Spend 20 minutes working up to a 1RM clean and jerk:

  • 1×95
  • 1×115
  • 1×135
  • 1×155
  • 1×185
  • 1×195 (PR!)
  • 1×205 (miss)

Nice to hit a PR! I actually felt really good in the gym today.


3 rounds for time:

  • 10 Power Clean (155)
  • 10 Shoulder to Overhead

I scaled the weight to 105# trying to get this done with some major intensity. My goal was to do all of the 10 shoulder to overhead done unbroken, which I accomplished. First round was all unbroken. Second and third rounds were 9 power clean/break/1 power clean + 10 shoulder to overhead.

Time: 3:11


I’m off all week for the holidays, which is amazing.
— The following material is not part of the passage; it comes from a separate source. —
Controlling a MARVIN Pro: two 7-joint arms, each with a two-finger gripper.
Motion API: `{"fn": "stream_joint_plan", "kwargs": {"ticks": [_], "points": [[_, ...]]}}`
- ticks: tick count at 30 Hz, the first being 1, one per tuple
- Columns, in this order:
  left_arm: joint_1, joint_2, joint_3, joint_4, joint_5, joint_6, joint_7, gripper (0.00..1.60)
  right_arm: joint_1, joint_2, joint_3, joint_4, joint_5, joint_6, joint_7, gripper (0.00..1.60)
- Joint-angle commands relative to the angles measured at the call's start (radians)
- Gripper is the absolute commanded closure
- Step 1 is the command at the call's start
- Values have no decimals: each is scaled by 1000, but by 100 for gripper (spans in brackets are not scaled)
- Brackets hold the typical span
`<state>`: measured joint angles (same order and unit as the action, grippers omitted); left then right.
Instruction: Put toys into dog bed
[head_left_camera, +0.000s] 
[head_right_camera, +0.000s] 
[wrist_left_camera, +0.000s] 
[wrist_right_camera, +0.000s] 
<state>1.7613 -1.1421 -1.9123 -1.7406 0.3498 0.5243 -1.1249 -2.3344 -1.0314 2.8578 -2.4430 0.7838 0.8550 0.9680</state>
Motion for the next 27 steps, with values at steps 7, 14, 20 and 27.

As a result, I’m hanging out with Quinn all week as well so no daycare. We ventured into the 8AM class hoping I could keep him occupied!


Today, the goal was to work up to a 1RM Push Press. After some drills, I worked up:

  • 3@95
  • 3@115
  • 1@135
  • 1@155
  • 1@175
  • 1@186 (f)

I think my 1RM is 185 from last week so I attempted 186. I ended up failing twice. Wasn’t my day! Still okay with it.
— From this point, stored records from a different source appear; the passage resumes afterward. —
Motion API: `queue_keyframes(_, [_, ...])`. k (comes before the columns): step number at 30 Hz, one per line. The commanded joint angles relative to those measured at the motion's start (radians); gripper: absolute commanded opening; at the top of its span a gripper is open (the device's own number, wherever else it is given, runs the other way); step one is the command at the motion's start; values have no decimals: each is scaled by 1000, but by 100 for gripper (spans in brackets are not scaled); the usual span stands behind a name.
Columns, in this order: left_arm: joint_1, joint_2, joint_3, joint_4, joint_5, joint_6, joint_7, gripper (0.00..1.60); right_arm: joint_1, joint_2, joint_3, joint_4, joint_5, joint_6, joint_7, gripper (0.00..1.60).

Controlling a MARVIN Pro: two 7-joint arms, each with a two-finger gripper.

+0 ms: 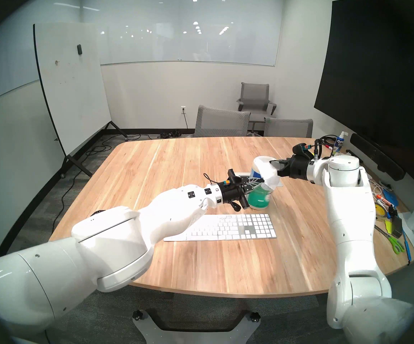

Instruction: Wipe the keyboards and mice with a disinfecting wipe, then set the wipe down

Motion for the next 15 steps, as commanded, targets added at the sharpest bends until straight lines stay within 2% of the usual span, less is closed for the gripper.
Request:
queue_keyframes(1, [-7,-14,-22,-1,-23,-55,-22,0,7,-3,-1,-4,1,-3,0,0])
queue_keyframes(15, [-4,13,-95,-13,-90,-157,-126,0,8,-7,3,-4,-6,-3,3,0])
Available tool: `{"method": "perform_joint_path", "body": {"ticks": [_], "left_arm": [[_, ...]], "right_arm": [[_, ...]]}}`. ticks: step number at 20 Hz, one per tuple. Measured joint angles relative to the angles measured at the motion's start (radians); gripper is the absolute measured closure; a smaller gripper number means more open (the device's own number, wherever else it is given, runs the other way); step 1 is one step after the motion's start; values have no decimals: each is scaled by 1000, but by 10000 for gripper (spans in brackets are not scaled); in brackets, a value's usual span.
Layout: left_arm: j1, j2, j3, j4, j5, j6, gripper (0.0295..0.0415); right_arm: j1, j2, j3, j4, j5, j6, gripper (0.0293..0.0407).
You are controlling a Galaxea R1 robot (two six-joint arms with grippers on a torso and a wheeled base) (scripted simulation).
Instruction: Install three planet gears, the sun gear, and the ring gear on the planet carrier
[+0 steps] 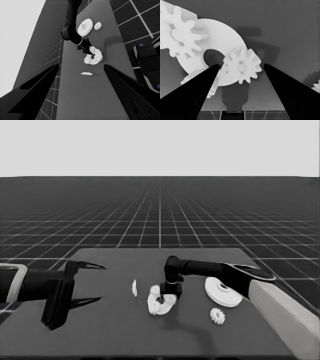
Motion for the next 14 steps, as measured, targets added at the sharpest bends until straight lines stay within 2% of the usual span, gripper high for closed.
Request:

We hit an NCFit benchmark today – “Push Pull”. We’ve done this one before back in May 2019.

For time:

3-6-9-12-9-6-3 Push Jerk*

*15 Calorie row after each set

Last time, I used 135# (scaled from 155#) on the bar, and I wasn’t able to get all of the sets unbroken. This time, I scaled to 115#, and I did them all unbroken, which was the goal. I finished in 12:01 compared with 14:30 last time. I’d say I got a better stimulus this time around. #embracescaling #rejectego Still things I’m learning!



Prepped for DT by working up to a moderately heavy version of this complex:

  • 3 Deadlifts
  • 2 Hang Power Cleans
  • 1 Push Jerk

I worked up to 165 and called it quits there.



5 rounds for time of:

  • 12 Deadlifts (155#)
  • 9 Hang Power Cleans
  • 6 Push Jerks

I scaled the weight down to 135# and used the 11, 1+8, 1+6 strategy the entire way resting just a bit before picking up the bar for the push jerks so I could be sure to do them unbroken. Finished in 9:19. One day, I’ll be doing this one Rx!
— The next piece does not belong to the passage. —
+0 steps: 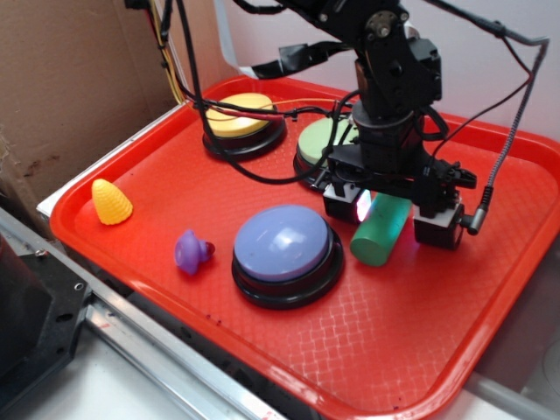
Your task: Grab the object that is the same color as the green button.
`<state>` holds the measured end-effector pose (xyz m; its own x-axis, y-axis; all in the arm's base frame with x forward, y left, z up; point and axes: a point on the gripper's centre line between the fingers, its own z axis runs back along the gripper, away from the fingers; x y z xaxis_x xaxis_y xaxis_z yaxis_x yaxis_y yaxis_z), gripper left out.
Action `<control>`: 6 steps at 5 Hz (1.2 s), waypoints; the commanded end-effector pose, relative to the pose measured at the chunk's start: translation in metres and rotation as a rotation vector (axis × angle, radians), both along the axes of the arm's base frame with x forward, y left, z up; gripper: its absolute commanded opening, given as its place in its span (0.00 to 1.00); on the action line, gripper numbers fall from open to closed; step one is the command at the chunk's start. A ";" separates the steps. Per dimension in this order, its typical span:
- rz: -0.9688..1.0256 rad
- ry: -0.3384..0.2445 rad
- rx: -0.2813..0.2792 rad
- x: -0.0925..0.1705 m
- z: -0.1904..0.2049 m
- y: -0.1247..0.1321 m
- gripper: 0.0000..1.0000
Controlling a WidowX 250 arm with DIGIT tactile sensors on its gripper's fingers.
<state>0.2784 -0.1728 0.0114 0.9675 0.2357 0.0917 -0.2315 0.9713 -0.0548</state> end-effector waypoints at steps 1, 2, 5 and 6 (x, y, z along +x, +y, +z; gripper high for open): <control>0.072 -0.013 0.019 0.011 0.016 0.004 0.00; 0.046 -0.014 0.000 0.013 0.043 0.017 0.00; -0.214 0.023 0.008 -0.002 0.145 0.103 0.00; -0.188 0.012 -0.027 -0.021 0.159 0.133 0.00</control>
Went to the 8AM class for a lifting complex:

7 sets for load:

  • Deadlift
  • Power Clean
  • Hang Power Clean
  • Push Press
  • Push Jerk
  • Split Jerk

We did it EMOM style every 3 minutes. I went 125, 135, 145, 155, 165, 170 (f), 155. I surprised myself by getting 165, and I should’ve gotten 170, but I couldn’t lock out the split jerk. Either way, 165 is good with me.